Prompt
Please transcribe the line with "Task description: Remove" and the lines after it through the end of the listing below, keeping both ends and nothing more.

BEGIN

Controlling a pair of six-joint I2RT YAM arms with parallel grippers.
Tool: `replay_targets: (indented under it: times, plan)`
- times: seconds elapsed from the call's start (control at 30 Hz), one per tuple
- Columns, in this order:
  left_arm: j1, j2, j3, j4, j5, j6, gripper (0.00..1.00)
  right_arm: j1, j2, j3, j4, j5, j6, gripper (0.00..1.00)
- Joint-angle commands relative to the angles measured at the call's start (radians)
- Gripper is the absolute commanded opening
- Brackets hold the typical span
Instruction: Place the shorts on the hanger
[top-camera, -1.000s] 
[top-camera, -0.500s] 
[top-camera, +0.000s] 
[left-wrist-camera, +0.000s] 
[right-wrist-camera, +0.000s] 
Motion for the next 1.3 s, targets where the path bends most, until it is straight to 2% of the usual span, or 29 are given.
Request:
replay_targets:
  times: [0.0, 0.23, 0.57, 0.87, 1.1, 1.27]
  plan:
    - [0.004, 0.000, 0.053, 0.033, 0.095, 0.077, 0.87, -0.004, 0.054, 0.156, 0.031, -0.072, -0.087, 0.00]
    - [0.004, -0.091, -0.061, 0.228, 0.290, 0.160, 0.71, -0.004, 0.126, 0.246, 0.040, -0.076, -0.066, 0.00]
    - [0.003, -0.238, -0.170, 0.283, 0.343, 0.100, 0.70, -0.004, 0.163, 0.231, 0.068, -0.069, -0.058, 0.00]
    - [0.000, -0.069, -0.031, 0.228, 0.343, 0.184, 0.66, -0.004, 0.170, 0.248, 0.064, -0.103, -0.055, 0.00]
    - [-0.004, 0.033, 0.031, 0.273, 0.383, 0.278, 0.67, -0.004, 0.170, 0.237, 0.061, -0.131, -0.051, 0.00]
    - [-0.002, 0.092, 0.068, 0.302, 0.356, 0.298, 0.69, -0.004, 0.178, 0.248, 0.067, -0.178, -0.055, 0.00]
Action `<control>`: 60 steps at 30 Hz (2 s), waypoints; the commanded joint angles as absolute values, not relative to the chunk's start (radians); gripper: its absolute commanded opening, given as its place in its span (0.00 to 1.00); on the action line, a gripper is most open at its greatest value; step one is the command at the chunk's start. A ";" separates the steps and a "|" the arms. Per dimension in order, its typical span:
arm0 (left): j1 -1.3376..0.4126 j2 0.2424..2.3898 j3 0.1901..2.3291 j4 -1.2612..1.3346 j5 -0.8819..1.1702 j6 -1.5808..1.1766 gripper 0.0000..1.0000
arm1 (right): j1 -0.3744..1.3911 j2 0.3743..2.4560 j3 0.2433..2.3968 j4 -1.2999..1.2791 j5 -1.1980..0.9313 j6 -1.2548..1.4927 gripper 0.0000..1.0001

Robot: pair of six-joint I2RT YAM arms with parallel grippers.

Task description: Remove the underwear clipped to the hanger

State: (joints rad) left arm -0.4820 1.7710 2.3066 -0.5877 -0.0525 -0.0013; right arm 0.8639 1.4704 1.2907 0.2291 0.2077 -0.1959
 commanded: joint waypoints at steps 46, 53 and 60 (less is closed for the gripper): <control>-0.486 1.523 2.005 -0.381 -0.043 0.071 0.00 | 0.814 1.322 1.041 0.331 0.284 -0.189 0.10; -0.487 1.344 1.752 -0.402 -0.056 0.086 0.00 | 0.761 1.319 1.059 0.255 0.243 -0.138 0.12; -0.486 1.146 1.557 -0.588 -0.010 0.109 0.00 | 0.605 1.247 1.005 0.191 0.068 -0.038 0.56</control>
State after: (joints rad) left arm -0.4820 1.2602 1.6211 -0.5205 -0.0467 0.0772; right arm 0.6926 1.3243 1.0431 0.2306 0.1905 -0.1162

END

Task solution
Task description: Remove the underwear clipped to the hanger

State: (joints rad) left arm -0.4820 1.7710 2.3066 -0.5877 -0.0525 -0.0013; right arm 0.8639 1.4704 1.2907 0.2291 0.2077 -0.1959
 commanded: joint waypoints at steps 46, 53 and 60 (less is closed for the gripper): <control>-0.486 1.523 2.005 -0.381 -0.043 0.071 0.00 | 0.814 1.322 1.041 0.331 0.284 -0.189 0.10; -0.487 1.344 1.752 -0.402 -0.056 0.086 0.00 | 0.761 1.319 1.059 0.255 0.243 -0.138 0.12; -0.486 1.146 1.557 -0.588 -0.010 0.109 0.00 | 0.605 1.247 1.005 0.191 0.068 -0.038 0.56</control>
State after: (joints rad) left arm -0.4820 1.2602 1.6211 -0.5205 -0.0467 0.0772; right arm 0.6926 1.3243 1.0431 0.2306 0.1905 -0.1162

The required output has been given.